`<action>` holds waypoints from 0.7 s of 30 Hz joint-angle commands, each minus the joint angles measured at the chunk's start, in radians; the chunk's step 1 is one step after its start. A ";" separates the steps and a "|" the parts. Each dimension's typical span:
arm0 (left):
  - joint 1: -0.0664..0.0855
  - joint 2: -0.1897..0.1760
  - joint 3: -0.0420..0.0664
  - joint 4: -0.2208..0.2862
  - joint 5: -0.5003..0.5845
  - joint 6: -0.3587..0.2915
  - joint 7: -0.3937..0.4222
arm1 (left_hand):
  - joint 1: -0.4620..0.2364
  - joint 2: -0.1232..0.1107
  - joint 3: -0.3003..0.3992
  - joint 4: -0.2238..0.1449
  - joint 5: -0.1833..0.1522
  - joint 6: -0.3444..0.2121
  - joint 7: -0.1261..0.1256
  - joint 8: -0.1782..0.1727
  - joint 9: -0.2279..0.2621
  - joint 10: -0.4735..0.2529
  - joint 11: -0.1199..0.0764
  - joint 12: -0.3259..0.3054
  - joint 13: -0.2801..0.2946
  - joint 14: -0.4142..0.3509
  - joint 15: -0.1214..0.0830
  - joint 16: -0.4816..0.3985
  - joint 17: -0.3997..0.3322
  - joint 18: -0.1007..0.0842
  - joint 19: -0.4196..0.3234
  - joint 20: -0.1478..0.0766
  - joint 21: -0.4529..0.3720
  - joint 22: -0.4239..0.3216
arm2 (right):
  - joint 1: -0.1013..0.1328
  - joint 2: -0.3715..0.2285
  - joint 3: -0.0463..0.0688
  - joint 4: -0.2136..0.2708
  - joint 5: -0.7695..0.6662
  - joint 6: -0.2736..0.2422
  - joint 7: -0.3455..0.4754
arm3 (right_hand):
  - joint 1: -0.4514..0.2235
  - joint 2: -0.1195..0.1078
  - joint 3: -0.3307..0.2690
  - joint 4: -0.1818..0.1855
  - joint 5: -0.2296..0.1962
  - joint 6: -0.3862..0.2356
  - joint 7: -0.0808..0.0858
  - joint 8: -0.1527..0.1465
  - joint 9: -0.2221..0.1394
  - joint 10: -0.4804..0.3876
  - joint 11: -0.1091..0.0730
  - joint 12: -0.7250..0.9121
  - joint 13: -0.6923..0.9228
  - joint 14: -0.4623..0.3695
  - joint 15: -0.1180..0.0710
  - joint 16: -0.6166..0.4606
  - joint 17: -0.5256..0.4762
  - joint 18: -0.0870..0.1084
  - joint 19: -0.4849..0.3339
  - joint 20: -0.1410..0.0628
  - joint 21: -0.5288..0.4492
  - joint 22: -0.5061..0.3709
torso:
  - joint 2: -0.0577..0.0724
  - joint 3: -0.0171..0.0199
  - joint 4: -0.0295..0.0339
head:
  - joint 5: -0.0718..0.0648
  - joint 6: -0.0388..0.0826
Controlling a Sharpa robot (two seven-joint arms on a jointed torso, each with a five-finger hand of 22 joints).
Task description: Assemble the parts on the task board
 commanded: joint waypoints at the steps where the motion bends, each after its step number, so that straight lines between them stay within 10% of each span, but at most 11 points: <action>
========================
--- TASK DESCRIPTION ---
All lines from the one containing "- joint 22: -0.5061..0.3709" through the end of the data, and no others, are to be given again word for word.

--- TASK RESPONSE ---
  - joint 22: -0.5061..0.3709
torso:
  - joint 2: -0.0577..0.0724
  - joint 3: -0.0171..0.0199
  - joint 4: -0.0295..0.0339
head:
  - joint 5: -0.0718..0.0648
  - joint 6: -0.0388..0.0826
Controlling a Sharpa robot (two seven-joint arms on a jointed torso, each with a five-finger hand of 22 joints).
Task description: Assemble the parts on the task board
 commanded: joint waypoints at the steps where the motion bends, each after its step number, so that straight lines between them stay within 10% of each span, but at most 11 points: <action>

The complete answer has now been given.